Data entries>

*** Block opens ***

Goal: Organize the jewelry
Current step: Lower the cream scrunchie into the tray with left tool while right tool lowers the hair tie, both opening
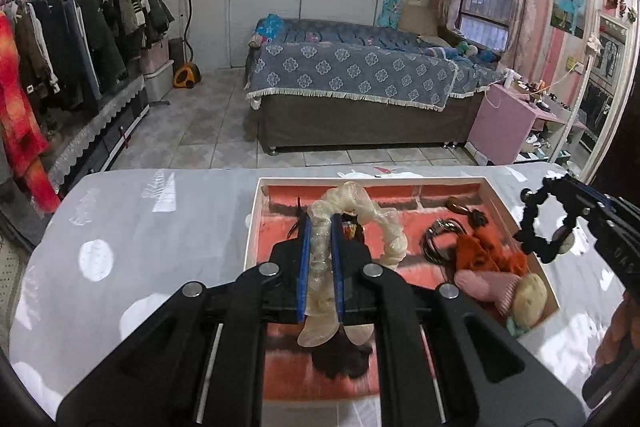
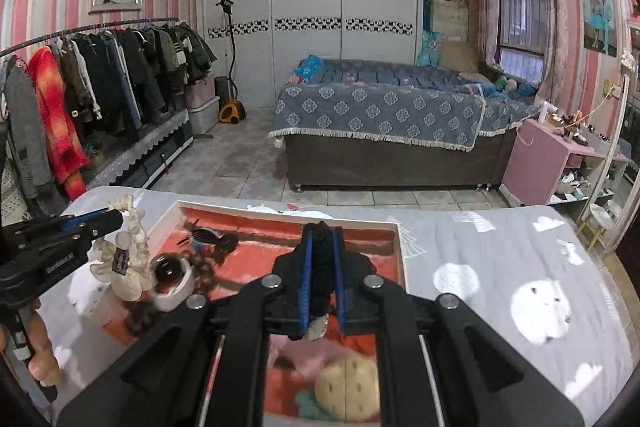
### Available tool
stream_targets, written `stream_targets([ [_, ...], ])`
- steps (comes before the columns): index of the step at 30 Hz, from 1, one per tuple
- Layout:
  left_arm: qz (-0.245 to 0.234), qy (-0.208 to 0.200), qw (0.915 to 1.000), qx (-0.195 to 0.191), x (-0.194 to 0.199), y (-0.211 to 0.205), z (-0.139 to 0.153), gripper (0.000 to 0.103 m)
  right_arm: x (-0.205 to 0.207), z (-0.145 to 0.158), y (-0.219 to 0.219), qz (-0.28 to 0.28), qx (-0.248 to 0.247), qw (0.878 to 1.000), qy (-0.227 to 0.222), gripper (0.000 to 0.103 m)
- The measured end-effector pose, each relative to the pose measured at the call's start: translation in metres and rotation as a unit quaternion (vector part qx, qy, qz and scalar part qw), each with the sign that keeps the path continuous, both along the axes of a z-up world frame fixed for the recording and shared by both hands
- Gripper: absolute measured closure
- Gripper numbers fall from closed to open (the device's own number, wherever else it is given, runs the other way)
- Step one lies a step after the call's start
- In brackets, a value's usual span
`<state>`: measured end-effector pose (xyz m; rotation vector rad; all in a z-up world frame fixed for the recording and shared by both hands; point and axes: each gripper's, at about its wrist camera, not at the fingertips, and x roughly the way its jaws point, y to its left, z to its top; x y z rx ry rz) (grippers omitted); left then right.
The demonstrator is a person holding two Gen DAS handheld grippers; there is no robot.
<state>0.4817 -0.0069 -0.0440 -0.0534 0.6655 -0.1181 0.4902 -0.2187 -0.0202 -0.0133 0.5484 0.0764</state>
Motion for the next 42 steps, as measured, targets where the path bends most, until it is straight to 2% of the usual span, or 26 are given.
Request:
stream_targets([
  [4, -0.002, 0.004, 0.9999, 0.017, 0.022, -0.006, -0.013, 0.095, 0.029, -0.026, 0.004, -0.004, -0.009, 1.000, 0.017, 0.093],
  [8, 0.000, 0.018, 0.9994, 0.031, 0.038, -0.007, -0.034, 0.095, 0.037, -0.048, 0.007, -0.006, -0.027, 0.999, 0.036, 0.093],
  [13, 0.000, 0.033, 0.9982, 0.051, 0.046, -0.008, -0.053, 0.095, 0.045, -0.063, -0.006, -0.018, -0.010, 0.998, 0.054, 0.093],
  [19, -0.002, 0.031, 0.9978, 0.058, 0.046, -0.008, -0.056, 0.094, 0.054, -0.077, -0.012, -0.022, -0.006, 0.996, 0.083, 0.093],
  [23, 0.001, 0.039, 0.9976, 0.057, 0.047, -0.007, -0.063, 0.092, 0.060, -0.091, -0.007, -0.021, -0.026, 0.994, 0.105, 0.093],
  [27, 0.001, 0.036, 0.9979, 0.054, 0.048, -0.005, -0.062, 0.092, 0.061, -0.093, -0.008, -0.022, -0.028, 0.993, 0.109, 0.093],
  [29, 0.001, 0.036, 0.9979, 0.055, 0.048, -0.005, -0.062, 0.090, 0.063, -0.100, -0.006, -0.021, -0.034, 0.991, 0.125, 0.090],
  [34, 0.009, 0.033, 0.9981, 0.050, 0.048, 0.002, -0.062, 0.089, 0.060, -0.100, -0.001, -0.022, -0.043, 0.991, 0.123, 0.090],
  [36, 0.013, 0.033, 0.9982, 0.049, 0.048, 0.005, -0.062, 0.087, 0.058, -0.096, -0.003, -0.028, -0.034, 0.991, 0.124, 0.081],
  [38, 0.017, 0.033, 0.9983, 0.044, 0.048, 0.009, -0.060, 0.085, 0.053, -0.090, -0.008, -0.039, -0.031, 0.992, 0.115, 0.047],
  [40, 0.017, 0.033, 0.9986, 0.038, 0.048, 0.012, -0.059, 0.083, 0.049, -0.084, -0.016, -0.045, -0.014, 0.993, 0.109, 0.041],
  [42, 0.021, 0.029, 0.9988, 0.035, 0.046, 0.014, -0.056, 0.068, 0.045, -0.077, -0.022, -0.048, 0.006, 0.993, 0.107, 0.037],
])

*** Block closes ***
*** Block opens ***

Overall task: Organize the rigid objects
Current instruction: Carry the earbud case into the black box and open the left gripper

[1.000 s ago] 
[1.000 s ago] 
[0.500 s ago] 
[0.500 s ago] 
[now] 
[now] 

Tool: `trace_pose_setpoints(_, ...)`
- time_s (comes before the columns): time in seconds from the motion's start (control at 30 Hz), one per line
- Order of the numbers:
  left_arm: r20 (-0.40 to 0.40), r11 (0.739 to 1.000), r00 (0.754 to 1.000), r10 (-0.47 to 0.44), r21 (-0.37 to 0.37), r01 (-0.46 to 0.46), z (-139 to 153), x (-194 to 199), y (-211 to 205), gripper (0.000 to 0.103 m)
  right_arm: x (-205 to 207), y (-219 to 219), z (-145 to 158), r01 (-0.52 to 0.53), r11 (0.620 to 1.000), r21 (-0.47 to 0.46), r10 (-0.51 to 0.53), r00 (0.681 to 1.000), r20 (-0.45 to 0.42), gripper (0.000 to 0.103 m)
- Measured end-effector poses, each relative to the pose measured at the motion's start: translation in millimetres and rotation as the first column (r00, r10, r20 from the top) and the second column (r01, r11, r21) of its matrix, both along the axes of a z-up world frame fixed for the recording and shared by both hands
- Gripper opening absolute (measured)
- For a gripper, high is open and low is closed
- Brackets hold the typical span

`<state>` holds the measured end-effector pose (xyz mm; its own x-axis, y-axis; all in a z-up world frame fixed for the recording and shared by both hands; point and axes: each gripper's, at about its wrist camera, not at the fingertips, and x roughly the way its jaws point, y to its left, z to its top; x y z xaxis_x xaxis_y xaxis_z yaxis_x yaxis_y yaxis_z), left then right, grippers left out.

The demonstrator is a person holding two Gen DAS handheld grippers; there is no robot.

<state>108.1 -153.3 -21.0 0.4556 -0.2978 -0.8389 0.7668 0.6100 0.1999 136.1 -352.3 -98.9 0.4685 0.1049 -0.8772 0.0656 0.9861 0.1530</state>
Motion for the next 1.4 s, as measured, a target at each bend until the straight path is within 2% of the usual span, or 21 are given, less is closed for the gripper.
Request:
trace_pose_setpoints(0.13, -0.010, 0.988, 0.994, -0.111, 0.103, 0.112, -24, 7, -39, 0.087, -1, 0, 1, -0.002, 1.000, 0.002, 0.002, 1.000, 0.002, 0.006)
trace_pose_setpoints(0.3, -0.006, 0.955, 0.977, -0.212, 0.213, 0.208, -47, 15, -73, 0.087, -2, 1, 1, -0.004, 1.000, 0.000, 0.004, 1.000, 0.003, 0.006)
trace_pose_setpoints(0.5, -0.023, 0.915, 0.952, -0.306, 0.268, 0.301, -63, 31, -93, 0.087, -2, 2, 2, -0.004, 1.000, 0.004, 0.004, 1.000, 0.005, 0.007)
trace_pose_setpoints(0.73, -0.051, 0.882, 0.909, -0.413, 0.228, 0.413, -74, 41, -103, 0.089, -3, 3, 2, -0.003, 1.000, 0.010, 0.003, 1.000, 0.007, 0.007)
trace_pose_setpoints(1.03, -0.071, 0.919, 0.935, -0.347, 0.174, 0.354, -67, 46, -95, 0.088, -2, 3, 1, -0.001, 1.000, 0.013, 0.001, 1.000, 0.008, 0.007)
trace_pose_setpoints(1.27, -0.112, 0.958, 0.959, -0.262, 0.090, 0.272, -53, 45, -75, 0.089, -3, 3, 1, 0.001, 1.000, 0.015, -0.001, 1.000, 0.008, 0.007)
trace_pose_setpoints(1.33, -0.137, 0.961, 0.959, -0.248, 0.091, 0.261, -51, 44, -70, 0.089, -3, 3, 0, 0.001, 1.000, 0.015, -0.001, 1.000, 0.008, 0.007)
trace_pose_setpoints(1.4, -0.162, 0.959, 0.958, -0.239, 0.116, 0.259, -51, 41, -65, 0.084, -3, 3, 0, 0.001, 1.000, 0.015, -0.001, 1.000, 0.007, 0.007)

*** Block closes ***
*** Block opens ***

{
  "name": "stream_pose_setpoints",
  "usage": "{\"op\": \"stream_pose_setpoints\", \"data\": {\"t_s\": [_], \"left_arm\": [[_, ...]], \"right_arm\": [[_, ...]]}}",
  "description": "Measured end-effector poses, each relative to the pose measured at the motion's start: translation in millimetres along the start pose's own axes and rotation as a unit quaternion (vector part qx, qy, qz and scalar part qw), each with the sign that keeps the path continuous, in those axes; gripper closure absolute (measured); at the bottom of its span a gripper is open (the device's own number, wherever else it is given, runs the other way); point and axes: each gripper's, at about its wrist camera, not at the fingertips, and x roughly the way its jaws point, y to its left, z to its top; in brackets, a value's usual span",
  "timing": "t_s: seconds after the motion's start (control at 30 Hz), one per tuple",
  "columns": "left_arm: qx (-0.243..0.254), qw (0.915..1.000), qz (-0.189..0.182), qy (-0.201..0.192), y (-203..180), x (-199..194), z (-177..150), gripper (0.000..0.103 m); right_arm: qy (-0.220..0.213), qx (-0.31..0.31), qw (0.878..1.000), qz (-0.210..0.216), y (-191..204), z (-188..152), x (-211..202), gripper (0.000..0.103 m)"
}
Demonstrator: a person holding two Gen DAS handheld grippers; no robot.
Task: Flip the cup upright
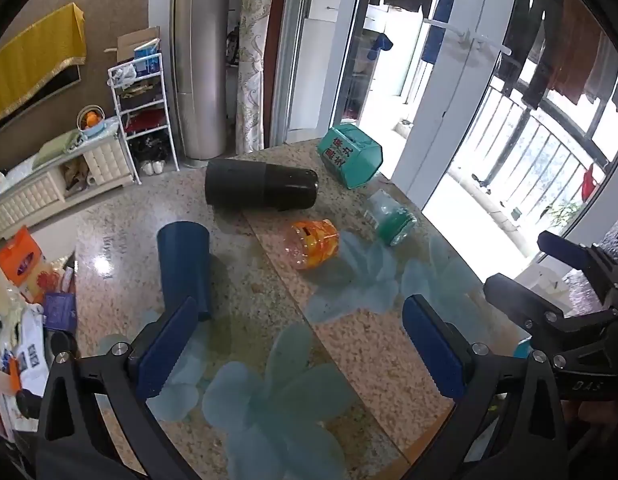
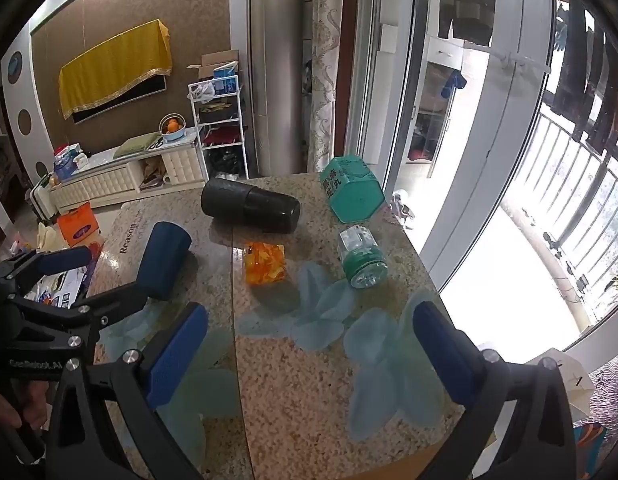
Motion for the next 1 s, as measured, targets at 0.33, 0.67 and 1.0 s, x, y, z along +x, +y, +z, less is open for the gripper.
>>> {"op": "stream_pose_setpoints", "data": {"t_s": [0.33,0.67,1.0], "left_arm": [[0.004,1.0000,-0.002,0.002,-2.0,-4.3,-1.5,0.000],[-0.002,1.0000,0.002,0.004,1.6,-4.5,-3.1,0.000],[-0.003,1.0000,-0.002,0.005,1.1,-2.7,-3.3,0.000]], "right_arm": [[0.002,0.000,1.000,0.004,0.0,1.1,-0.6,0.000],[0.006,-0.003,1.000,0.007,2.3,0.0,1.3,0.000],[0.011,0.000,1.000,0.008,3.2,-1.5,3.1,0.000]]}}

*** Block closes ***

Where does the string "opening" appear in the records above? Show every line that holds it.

Result below>
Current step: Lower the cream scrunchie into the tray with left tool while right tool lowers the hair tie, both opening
- Gripper opening absolute (measured)

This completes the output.